Entity linking over tabular data using the Human-In-The-Loop technique
Keywords: Entity linking, Data enrichment, Tabular data, Human-In-The-Loop
Entity linking is a crucial task in Natural Language Processing (NLP) and Information Retrieval (IR) [Shen et al 2021]. It involves associating specific strings of text (also known as mentions or entities) with the corresponding entries in a knowledge graph or database. This process aids systems in discerning the exact identity that a named entity refers to within a given context, especially when possibilities of ambiguity are present. For instance, a text mention of "Paris" may refer to either "Paris, France" or "Paris, Texas," and entity linking helps clarify such ambiguity [Yin et al 2019].

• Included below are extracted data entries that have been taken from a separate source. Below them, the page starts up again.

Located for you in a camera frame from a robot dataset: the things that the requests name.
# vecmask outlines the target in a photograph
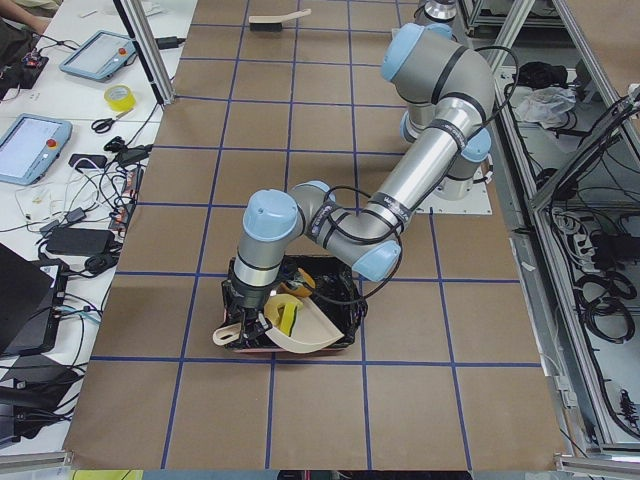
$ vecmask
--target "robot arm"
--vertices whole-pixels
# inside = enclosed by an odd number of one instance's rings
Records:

In the context of structured data such as tables, entity linking involves associating specific cells (entities) with the appropriate entries in a knowledge graph. It requires the identification and linking of entities within tabular data to specific entries in an external structured database. This process is pivotal in making structured data more meaningful and comprehensible by enriching it with external information and context. For instance, in a table of movies, a cell containing "The Matrix" would be linked to the corresponding entry in a knowledge graph, providing additional details about the film, like its director, release date, etc.

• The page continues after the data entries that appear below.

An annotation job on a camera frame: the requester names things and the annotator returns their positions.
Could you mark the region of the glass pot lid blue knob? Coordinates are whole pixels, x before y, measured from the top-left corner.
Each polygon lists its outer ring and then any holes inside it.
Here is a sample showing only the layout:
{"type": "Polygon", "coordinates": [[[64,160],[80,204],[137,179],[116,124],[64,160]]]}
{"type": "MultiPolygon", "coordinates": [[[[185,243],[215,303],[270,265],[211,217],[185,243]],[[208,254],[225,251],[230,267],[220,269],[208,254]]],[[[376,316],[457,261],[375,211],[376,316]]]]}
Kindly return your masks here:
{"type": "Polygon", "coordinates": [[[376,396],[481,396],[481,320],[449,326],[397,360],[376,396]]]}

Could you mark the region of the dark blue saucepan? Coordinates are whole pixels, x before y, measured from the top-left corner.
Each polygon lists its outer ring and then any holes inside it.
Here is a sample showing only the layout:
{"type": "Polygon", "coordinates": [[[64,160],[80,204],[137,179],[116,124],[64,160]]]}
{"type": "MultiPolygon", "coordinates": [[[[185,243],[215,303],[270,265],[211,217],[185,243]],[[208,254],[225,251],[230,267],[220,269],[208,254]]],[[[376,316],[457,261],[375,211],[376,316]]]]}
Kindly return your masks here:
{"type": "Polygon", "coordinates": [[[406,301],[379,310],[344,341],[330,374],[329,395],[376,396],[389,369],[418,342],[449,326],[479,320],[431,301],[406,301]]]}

Building upon the existing solution available at https://github.com/roby-avo/alligator, the aim is to extend its functionality to support human feedback, thereby enhancing its effectiveness.
Work to be done:
- Human Feedback Integration: Define a process by which human feedback can be incorporated into the entity linking process. The integration should be designed in a manner that allows for usability and efficient processing of human input.
- Solution Evaluation: Conduct an evaluation of the solution using a domain-specific dataset. This assessment should gauge the effectiveness and improvements in the entity linking process brought about by human feedback.
- Future Directions: Based on the evaluation results, outline potential future improvements and directions for further research and development.
[Shen et al 2021] Shen, W., Li, Y., Liu, Y., Han, J., Wang, J., & Yuan, X. (2021). Entity linking meets deep learning: Techniques and solutions. IEEE Transactions on Knowledge and Data Engineering.
[Yin et al 2019] Yin, X., Huang, Y., Zhou, B., Li, A., Lan, L., & Jia, Y. (2019). Deep entity linking via eliminating semantic ambiguity with BERT. IEEE Access, 7, 169434-169445.